Love the world as your own self; then you can truly care for all things.

Lao Tzu (c.604 - 531 B.C.)

Thursday, July 10, 2008

Mokusen's Hand

Mokusen Hiki was living in a temple in the province of Tamba. One of his adherents complained of the stinginess of his wife.

Mokusen visited the adherent's wife and showed her his clenched fist before her face. "What do you mean by that?" asked the surprised woman."Suppose my fist were always like that. What would you call it?" he asked. "Deformed," replied the woman.Then he opened his hand flat in her face and asked: "Suppose it were always like that. What then?"
"Another kind of deformity," said the wife."If you understand that much," finished Mokusen, "you are a good wife." Then he left. After his visit, this wife helped her husband to distribute as well

Tuesday, July 08, 2008

There’s an old koan about a monk who went to his master and said, "I’m a very angry person, and I want you to help me." The master said, "Show me your anger." The monk said, "Well, right now I’m not angry. I can’t show it to you." And the master said, "then obviously it’s not you, since sometimes it’s not even there." Who we are has many faces, but these faces are not who we are.

Monday, July 07, 2008

No Water No Moon

When the nun Chiyono studied Zen under Bukko of Engaku she was unable to attain the fruits of meditation for a long time.
At last one moonlit night she was carrying water in an old pail bound with bamboo. The bamboo broke and the bottom fell out of the pail, and at that moment Chiyono was set free!
In commemoration, she wrote a poem: In this way and that I tried to save the old pail Since the bamboo strip was weakening and about to break Until at last the bottom fell out. No more water in the pail! No more moon in the water!

Thursday, July 03, 2008

The Moon Cannot Be Stolen

Ryokan, a Zen master, lived the simplest kind of life in a little hut at the foot of a mountain. One evening a thief visited the hut only to discover there was nothing to steal.
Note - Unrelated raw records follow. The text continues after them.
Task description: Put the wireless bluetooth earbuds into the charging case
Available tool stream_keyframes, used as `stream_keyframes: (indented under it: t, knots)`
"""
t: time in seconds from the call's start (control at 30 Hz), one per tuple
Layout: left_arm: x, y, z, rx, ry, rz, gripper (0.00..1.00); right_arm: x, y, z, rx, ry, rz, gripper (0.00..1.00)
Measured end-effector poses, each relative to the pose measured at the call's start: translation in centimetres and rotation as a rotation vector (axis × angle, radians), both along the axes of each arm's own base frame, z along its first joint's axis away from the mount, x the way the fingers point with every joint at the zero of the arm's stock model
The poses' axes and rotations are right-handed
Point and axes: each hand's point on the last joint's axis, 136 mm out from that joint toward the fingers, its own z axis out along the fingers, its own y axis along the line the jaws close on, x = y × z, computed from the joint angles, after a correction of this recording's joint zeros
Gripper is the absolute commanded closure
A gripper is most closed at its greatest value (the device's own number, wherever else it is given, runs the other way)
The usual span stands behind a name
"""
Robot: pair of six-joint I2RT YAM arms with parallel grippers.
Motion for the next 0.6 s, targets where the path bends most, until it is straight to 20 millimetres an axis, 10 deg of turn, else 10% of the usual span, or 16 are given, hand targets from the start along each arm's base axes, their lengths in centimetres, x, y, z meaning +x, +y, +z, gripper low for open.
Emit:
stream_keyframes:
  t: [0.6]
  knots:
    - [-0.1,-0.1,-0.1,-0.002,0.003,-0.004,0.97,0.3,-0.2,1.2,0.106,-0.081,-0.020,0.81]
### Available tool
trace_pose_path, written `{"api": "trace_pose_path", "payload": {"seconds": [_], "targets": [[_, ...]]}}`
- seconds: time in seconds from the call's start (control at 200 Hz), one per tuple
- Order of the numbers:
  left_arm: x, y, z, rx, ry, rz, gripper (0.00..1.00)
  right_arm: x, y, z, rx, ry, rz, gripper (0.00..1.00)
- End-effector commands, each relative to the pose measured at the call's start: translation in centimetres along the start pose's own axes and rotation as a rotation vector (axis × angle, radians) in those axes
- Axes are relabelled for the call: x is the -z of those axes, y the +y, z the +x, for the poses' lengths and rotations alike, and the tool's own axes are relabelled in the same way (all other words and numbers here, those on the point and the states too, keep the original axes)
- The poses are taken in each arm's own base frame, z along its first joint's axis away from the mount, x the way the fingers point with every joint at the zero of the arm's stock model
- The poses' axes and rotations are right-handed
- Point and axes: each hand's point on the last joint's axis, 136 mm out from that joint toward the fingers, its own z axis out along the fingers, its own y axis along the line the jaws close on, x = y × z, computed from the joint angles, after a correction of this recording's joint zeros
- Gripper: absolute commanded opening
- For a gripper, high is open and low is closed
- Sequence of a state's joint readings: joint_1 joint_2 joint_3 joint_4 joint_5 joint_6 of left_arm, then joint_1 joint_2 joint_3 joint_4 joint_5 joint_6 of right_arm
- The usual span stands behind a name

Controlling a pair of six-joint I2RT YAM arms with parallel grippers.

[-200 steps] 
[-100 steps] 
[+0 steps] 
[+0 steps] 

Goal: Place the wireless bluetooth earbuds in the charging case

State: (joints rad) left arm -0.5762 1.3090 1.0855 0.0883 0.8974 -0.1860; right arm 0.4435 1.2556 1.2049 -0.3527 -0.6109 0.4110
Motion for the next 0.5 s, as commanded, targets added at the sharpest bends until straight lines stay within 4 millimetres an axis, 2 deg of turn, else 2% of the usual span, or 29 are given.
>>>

Ryokan returned and caught him. "You have come a long way to visit me," he told the prowler, "and you should not return empty-handed. Please take my clothes as a gift."

The thief was bewildered. He took the clothes and slunk away.

Ryoken sat naked, watching the moon. "Poor fellow," he mused, "I wish I could have given him this beautiful moon."

Tuesday, July 01, 2008

A Mother's Advice
Jiun, a Shingon master, was a well-known Sanskrit scholar of the Tokugawa era. When he was young he used to deliver lectures
to his brother students.
His mother heard about this and wrote him a letter:
"Son, I do not think you became a devotee of the Buddha because you desired to turn into a walking dictionary for others. There is no end to information and commentation, glory and honor.
I wish you would stop this lecture business. Shut yourself up in a little temple in a remote part of the mountain. Devote your time to meditation and in this way attain true realization."